Эти моменты жизни ты рассматриваешь скорее как деления на компасе, нежели на циферблате часов: нет ни дат, ни чисел, только направления, возможности, «долговечность» которых зависит от того, насколько серьезно ты относишься к происходящему, то есть от того, насколько ты пьян. Время — это стремление почувствовать себя где-то еще.
Вначале тебе хотелось выпить океан, но как только ты этим занялся, все образы ужаса — живые и мертвые — предстали перед тобой. Эти создания незряче крались в твою сторону. Чем ужаснее они были, тем больше ты пил, как будто пытаясь проглотить их, Чтобы они исчезли из виду. Ты не пьешь, чтобы забыться, такого больше не случается; океан стал всем, что с тобой происходит, и когда ты напиваешься, то можешь без всяких усилий плыть туда, куда заблагорассудится твоему настроению. Ты в буквальном смысле пьешь как рыба, потому что пьянство позволяет тебе дышать под водой.
Никому не нравится опускаться в океан в одиночку. Совсем не нравится. Даже когда ты вежливо поворачиваешься посмотреть на них с другого конца стола, например, с тем чтобы помахать на прощание, пока сам медленно опускаешься в воду, скрываясь из виду. Иногда гости приезжали, чтобы найти тебя уже полузатопленным, то есть мирно загорающим на ковре в гостиной. Такое пьянство твоя жена, разбирающаяся в подобных делах, называет «смещенной активностью». Смещенной в жидкости, которую ты сам выбрал!

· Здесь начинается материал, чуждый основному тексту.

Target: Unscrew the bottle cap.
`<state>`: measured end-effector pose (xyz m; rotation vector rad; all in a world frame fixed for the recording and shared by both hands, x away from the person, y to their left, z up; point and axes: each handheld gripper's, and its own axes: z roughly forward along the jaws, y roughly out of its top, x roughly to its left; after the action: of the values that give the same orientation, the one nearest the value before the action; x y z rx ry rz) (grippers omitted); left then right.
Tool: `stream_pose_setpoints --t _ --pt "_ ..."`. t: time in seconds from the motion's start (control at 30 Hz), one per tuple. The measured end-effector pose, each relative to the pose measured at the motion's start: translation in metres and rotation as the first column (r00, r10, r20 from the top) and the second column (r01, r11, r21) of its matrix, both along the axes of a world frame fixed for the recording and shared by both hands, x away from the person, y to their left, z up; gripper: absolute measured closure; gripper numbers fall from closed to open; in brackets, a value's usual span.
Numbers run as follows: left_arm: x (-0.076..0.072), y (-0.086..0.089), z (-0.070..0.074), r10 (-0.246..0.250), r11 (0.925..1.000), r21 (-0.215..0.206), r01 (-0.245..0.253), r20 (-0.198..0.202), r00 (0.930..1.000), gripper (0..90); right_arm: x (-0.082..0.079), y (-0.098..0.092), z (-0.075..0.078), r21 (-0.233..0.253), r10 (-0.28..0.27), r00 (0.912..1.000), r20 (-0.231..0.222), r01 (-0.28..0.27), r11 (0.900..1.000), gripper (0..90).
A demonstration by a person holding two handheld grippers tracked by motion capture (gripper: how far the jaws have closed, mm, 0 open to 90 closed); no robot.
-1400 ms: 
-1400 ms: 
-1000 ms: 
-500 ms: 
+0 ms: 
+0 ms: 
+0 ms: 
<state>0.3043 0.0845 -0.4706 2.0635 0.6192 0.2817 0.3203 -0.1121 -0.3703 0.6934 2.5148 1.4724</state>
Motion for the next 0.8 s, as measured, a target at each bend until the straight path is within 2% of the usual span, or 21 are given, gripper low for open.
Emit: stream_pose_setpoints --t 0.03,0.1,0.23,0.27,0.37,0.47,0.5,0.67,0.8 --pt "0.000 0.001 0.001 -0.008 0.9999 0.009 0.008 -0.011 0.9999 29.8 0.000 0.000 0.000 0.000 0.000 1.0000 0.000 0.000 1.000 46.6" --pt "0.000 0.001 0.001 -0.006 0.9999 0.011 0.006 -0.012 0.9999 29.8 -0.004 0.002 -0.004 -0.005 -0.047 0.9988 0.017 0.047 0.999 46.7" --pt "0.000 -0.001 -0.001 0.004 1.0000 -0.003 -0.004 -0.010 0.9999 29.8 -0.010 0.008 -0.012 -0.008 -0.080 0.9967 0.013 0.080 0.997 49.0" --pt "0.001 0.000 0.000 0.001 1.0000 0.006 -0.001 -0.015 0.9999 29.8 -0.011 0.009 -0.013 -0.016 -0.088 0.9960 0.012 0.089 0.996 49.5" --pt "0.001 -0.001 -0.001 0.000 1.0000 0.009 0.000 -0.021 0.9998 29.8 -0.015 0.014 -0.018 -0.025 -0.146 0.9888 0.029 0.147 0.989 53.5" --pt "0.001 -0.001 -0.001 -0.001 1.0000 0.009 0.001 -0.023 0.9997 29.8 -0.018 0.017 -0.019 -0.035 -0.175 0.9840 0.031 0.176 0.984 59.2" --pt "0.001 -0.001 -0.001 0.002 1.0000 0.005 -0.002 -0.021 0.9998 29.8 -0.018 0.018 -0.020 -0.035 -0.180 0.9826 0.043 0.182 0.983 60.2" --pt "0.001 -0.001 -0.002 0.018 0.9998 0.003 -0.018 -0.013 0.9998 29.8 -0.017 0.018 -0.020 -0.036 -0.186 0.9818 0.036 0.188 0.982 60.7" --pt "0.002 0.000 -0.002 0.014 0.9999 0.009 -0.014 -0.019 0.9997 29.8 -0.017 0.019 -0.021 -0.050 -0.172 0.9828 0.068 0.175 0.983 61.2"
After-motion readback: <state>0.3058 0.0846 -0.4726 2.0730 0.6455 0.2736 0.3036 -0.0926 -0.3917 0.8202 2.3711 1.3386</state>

Мэри очень чуткая. Фактически она понимает твои проблемы лучше, чем ты сам, и лучше тебя работает над их преодолением. Когда бы ни случалась конференция на высшем уровне, призванная решить последний кризис твоей жизни, Мэри задает все вопросы и дает все ответы. От тебя требуется только кивать: достаточно, что ты обеспечил наличие повестки дня. Твои отношения с женой читаются как настоящая ученая книга: на каждой странице две-три строчки текста сверху — твой вклад в науку; оставшиеся девять десятых страницы — ее комментарии и примечания, набранные мельчайшим, самым экономным шрифтом.
Несколько дней назад ты швырнул в кухонную стену бутылку из-под вина. Вместо того чтобы опуститься на четвереньки и убрать осколки стекла — Том ведь обычно носится везде босиком, — она немедленно обняла тебя и стала приговаривать, насколько несчастным ты, должно быть, себя чувствуешь. Та еще новость. Потом добавила, что ты убиваешь себя — тоже не новость. На самом деле это выглядело скорее как признание твоего метода, своеобразный способ поощрения. Только после того как ты пригрозил следующей бутылкой запустить в нее, она все же стала менее чуткой.
Суббота была большим бисквитным днем: «Мажестик бейкинг К°, Лимитед», утром, днем и вечером. Твой бизнес — бисквиты. Новейший, «Лучший британский» — среди прочих. Четыреста восемьдесят штук в минуту. Тем вечером, достаточно рано, ты вернулся домой, чтобы переодеться и не выпить до приема. Последнее было твоей собственной идеей.
Как обычно, ты пережил послеобеденное время на третьем этаже, в своем кабинете, выходящем на бисквитный чан, что с западной стороны. Ты оставил окно открытым; небо — безоблачная дымка, неомраченная даже присутствием солнца: чистейшая прозрачность. Воздух был таким тяжелым и неподвижным, что тебе казалось, будто сажень за саженью ты погружаешься в невидимый океан. Вокруг виднелись обломки — машины, грузовики, другие огромные бисквитные чаны, — которые закончили свой вертикальный дрейф в далеком прошлом и устроились на грязном морском дне. Выше стояли воды, чистые и спокойные.
Но у тебя в кабинете, в этой грязевой ловушке на третьем этаже, руки твои оставляли потные пятна на всем, чего бы они ни касались. К трем часам тебе стало необходимо провести несколько минут подальше от бисквитов; нужно было поднять взгляд от стола и пристально посмотреть на океан, омыться в его невидимых, безукоризненно чистых водах. Также тебе были нужны бренди и «Незаконченная» Шуберта.
И вот: в директорском кресле, ноги на подоконнике, бренди под рукой — и ты подключился. На скорости 480 бисквитов в минуту. Шуберт завис примерно на 9500-м бисквите.